Ricordo di Carotti. ‘Grazie Gianni della tua amicizia’

24 Settembre 2022

Gianni Carotti era una bella persona. Colto, intelligente, curioso. Amava la lettura. Leggeva qualsiasi cosa. Quando ci incontravamo per le vie del centro si parlava di libri e gli invidiavo quella capacità di saper raccontare con semplicità le cose che aveva letto. Amava scrivere e lo faceva bene. Raccontava storie che tradivano qualcosa di personale, spesso intrise di mestizia, cose che si ricordano volentieri perché fanno bene al cuore. Avevamo in comune due cose: la passione per i cani e il cinema. Lo ricordo a spasso con un setter (credo fosse quella la razza) dal portamento regale. E anche Gianni che lo accompagnava per le strade della città aveva lo stesso fare distinto. Ricordava quello degli Ussari della grande guerra nella loro variopinta uniforme con al seguito il cane da compagnia. Lui, elegante, col viso incorniciato da grandi baffi, mi pareva un soldato in alta uniforme di un esercito dimenticato col suo cane dall’aspetto fiero.

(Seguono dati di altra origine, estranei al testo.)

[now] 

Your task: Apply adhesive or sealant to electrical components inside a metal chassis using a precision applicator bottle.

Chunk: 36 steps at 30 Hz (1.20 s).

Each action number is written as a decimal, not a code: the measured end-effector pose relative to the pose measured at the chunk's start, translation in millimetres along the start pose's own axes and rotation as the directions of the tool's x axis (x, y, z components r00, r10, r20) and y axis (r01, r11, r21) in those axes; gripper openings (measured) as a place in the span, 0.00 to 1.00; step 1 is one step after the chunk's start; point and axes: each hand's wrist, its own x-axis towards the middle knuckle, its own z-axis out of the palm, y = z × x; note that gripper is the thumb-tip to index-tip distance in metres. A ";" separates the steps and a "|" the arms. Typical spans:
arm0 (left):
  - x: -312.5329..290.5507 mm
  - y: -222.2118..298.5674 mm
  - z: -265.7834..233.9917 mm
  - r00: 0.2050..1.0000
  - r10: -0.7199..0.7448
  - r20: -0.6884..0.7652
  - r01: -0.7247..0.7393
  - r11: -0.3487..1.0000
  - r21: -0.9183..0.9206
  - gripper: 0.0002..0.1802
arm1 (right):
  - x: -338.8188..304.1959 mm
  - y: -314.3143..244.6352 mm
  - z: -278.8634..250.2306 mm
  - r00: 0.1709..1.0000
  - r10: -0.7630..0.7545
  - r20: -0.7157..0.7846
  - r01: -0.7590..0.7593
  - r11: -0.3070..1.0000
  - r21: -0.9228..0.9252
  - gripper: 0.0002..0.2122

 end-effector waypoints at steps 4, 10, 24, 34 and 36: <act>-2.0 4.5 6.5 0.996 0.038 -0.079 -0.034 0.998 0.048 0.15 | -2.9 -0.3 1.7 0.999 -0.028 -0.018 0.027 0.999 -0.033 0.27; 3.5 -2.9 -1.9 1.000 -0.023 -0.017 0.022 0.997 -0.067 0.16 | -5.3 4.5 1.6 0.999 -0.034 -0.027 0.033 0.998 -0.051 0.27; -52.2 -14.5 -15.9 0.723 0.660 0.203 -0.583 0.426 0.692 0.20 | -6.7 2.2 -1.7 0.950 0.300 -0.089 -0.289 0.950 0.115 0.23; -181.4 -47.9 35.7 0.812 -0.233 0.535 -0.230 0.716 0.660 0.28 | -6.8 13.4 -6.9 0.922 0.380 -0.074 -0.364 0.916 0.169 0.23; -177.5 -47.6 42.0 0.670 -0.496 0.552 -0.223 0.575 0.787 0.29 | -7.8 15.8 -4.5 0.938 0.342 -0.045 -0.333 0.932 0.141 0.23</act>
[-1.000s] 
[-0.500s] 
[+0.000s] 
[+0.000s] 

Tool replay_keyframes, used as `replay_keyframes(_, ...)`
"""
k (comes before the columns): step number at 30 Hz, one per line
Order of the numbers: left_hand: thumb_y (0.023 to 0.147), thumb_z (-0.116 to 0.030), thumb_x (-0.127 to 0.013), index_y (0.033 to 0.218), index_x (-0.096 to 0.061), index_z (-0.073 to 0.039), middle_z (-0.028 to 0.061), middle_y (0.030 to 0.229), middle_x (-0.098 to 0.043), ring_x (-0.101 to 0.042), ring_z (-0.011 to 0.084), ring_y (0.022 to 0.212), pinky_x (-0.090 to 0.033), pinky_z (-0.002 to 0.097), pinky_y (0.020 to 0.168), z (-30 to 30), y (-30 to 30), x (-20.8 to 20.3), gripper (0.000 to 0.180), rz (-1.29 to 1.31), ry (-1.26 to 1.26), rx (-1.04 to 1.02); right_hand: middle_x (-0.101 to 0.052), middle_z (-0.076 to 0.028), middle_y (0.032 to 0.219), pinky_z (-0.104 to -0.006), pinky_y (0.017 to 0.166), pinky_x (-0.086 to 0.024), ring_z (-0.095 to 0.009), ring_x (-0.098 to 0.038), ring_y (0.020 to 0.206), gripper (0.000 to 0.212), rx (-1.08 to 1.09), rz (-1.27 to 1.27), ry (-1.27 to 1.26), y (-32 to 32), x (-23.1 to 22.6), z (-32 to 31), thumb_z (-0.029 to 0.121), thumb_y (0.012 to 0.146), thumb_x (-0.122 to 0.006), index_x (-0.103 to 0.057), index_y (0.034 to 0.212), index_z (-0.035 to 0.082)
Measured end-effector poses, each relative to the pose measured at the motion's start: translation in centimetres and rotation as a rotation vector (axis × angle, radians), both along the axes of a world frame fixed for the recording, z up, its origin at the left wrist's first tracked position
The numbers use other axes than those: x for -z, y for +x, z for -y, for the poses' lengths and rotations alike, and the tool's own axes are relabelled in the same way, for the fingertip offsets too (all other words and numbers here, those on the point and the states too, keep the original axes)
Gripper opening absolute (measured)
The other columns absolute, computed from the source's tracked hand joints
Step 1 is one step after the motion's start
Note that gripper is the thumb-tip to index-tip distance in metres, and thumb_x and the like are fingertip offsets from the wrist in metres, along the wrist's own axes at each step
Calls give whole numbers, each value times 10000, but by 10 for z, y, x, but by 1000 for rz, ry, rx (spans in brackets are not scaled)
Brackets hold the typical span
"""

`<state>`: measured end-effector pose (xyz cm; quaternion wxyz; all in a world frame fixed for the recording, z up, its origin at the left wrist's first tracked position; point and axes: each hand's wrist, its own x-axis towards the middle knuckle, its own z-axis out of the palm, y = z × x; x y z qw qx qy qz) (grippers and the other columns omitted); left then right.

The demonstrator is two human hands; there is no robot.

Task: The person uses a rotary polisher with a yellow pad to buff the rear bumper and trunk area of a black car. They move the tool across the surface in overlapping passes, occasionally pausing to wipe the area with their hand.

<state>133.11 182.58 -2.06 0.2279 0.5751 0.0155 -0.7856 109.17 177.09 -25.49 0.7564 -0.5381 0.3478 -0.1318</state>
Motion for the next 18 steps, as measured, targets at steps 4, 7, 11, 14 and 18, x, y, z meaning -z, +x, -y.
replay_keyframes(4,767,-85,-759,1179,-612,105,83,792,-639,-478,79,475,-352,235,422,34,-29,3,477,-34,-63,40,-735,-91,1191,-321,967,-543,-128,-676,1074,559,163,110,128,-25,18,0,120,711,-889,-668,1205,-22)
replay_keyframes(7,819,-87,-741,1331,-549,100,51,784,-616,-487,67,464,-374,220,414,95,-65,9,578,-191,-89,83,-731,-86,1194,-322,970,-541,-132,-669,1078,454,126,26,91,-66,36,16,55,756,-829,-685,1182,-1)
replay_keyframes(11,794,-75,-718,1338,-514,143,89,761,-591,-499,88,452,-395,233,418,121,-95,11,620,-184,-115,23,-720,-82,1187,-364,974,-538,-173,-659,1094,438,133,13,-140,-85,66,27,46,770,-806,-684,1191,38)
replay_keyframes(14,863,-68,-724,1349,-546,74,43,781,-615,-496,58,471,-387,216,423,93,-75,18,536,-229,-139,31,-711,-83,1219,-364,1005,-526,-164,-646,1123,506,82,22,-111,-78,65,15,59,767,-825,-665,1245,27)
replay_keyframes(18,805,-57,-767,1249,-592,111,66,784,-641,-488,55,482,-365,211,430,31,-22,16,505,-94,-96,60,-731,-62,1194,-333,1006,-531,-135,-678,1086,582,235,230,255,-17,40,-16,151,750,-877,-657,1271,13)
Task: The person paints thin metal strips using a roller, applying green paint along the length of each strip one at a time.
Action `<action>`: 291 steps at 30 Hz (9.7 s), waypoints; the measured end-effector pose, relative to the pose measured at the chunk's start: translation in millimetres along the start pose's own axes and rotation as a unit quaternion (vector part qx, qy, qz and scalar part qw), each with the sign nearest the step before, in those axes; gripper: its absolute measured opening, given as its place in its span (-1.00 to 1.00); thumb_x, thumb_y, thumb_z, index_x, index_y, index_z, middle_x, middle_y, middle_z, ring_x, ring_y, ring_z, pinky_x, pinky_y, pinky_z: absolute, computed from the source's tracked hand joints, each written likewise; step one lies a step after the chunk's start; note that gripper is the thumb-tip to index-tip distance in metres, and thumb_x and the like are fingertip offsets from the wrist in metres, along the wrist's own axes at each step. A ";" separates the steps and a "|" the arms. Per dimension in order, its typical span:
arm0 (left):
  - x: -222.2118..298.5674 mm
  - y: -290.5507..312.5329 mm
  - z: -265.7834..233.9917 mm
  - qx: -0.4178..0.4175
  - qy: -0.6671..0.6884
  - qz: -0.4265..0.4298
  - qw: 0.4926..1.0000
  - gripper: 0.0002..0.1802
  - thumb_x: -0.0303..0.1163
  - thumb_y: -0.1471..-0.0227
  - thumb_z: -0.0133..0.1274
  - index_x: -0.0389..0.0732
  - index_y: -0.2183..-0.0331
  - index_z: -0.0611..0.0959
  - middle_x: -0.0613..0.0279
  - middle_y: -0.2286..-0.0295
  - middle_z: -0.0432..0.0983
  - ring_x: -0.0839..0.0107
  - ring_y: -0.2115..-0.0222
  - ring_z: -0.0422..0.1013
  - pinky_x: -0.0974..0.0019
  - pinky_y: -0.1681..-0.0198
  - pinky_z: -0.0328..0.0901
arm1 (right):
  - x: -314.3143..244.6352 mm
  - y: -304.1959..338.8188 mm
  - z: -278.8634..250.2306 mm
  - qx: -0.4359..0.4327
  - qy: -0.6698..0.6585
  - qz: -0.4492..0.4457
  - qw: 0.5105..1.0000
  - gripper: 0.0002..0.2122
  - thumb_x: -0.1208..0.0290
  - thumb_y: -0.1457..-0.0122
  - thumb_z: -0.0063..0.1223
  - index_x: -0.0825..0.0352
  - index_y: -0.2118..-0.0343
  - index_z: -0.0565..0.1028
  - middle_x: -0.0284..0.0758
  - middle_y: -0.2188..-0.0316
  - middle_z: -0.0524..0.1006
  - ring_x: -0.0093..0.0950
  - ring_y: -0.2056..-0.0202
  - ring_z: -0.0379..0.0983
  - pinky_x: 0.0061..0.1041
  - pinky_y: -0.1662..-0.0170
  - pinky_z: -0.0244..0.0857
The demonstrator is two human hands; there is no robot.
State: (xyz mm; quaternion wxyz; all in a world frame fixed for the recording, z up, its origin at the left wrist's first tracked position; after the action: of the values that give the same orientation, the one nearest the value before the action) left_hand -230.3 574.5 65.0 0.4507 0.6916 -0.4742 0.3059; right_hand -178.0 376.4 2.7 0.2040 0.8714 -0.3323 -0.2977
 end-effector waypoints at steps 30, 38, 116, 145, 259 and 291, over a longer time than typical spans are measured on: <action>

Verso la fine degli anni settanta il cinema mi aveva permesso di conoscere Gianni. Possedeva una Beaulieu, una cinepresa di marca francese fra le migliori prodotte a quei tempi. All’epoca possedere una cinepresa era un privilegio, e Gianni la utilizzava al meglio per trasformare in immagini le sue storie. L’altro fortunato si chiamava Sandro Talamazzini e, al termine di questa breve fila di
fortunati, c’ero anch’io. Fu la primavera del 1977 che conobbi Gianni, in occasione di una manifestazione dedicata al cinema sperimentale organizzata al Cittanova dall’ARCI capeggiata da Graziano Carotti. Gianni portava un cortometraggio che aveva la voce narrante di Domenico Negri. Al termine della proiezione ci eravamo fermati a parlare di cinema. Sapeva tutto. Era come sfogliare la Garzantina di Aldo Grasso o la storia del cinema di Georges Sadoul. Chiacchierava volentieri con quel modo affabile tipico della persona aperta e curiosa. Negli ultimi mesi ricordo solo lo scambio di qualche messaggio per telefono, strumento che sembrava non gradire. Sapevo che non stava bene ma Gianni, con grande dignità, non lo faceva pesare. L’ultimo messaggio è stata l’immagine di un letto d’ospedale e vicino, ordinatamente, un paio di pantofole. Null’altro. Quell’immagine andava bene così, non aveva bisogno di essere raccontata. E pensavo alla guerra che Gianni stava combattendo chiuso in quelle quattro mura e – posso immaginare – con una gran voglia di fuggire senza poterlo fare. Cosa dire ancora se non pensare di essere stato fortunato a condividere quella amicizia?

Grazie, Gianni, grazie ancora di tutto.